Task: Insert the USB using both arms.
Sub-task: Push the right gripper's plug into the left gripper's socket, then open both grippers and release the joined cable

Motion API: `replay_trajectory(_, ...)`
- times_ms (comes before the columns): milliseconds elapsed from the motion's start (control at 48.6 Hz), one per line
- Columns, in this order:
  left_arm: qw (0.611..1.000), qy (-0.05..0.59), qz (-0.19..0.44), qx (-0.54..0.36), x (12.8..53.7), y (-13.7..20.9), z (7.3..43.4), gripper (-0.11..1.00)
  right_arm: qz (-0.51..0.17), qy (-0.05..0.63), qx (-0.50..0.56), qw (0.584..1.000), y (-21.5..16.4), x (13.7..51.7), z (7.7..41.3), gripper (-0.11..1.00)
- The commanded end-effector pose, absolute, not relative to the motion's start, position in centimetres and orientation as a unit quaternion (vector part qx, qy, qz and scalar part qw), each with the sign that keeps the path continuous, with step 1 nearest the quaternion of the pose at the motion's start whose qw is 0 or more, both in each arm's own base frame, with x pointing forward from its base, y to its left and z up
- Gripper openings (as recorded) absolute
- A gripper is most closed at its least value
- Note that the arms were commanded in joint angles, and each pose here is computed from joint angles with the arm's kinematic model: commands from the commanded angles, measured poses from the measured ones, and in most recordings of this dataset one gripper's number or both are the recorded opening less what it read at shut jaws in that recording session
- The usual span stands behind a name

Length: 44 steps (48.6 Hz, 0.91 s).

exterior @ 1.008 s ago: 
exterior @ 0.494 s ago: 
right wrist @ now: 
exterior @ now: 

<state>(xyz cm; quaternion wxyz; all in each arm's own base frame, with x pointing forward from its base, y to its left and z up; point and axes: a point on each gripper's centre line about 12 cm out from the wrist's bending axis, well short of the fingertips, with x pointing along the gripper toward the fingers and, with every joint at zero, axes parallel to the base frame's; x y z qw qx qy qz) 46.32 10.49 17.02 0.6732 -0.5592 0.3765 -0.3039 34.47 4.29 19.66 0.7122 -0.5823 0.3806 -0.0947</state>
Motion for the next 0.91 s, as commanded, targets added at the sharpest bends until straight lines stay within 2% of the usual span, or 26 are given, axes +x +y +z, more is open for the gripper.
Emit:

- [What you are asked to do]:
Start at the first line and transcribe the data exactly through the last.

- [Answer section]:
Task: Insert the USB using both arms.
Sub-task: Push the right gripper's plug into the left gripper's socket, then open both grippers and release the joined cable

Motion API: `replay_trajectory(_, ...)`
- times_ms (comes before the columns): milliseconds elapsed from the motion's start (control at 48.6 Hz), one per line
- Columns, in this order:
  left_arm: qw (0.611..1.000), qy (-0.05..0.59), qz (-0.19..0.44), qx (-0.54..0.36), x (12.8..53.7), y (-13.7..20.9), z (7.3..43.4), gripper (-0.11..1.00)
  right_arm: qz (-0.51..0.17), qy (-0.05..0.63), qx (-0.50..0.56), qw (0.584..1.000), y (-21.5..16.4), x (13.7..51.7), z (7.7..41.3), gripper (-0.11..1.00)
- The commanded end-effector pose, absolute, not relative to the motion's start, position in centimetres and orientation as a unit quaternion (vector part qx, qy, qz and scalar part qw), each with the sign that keeps the path continuous, with step 1 nearest the quaternion of the pose at the motion's start whose qw is 0 or more, both in each arm's own base frame, with x pointing forward from its base, y to its left and z up
- Gripper openings (as recorded) absolute
- A gripper is most closed at its least value
- Note that the arms were commanded in joint angles, and each pose here is computed from joint angles with the arm's kinematic model: commands from the commanded angles, measured poses from the measured ones, and in most recordings of this dataset one gripper's number or both are the recorded opening less what it read at shut jaws in that recording session
- The usual span stands behind a name

Length: 44 steps (48.6 Hz, 0.91 s).

exterior @ 1.008 s ago: 
exterior @ 0.494 s ago: 
right wrist @ now: 
exterior @ now: 

<state>(xyz cm; quaternion wxyz; all in each arm's own base frame, with x pointing forward from its base, y to its left and z up; point and axes: a point on each gripper's centre line about 12 cm out from the wrist's bending axis, well short of the fingertips, with x pointing along the gripper toward the fingers and, with every joint at zero, axes parallel to the base frame's; x y z qw qx qy qz) 46.32 10.49 17.02 0.6732 -0.5592 0.3765 -0.3039 34.47 4.29 19.66 0.7122 -0.5823 0.3806 -0.0947</state>
Motion for the next 0.91 s, as commanded, targets added at the sharpest bends until straight lines stay within 2% of the usual span, or 26 are given, axes +x +y +z, more is open for the gripper.
Emit:

This finishes the response to the exercise.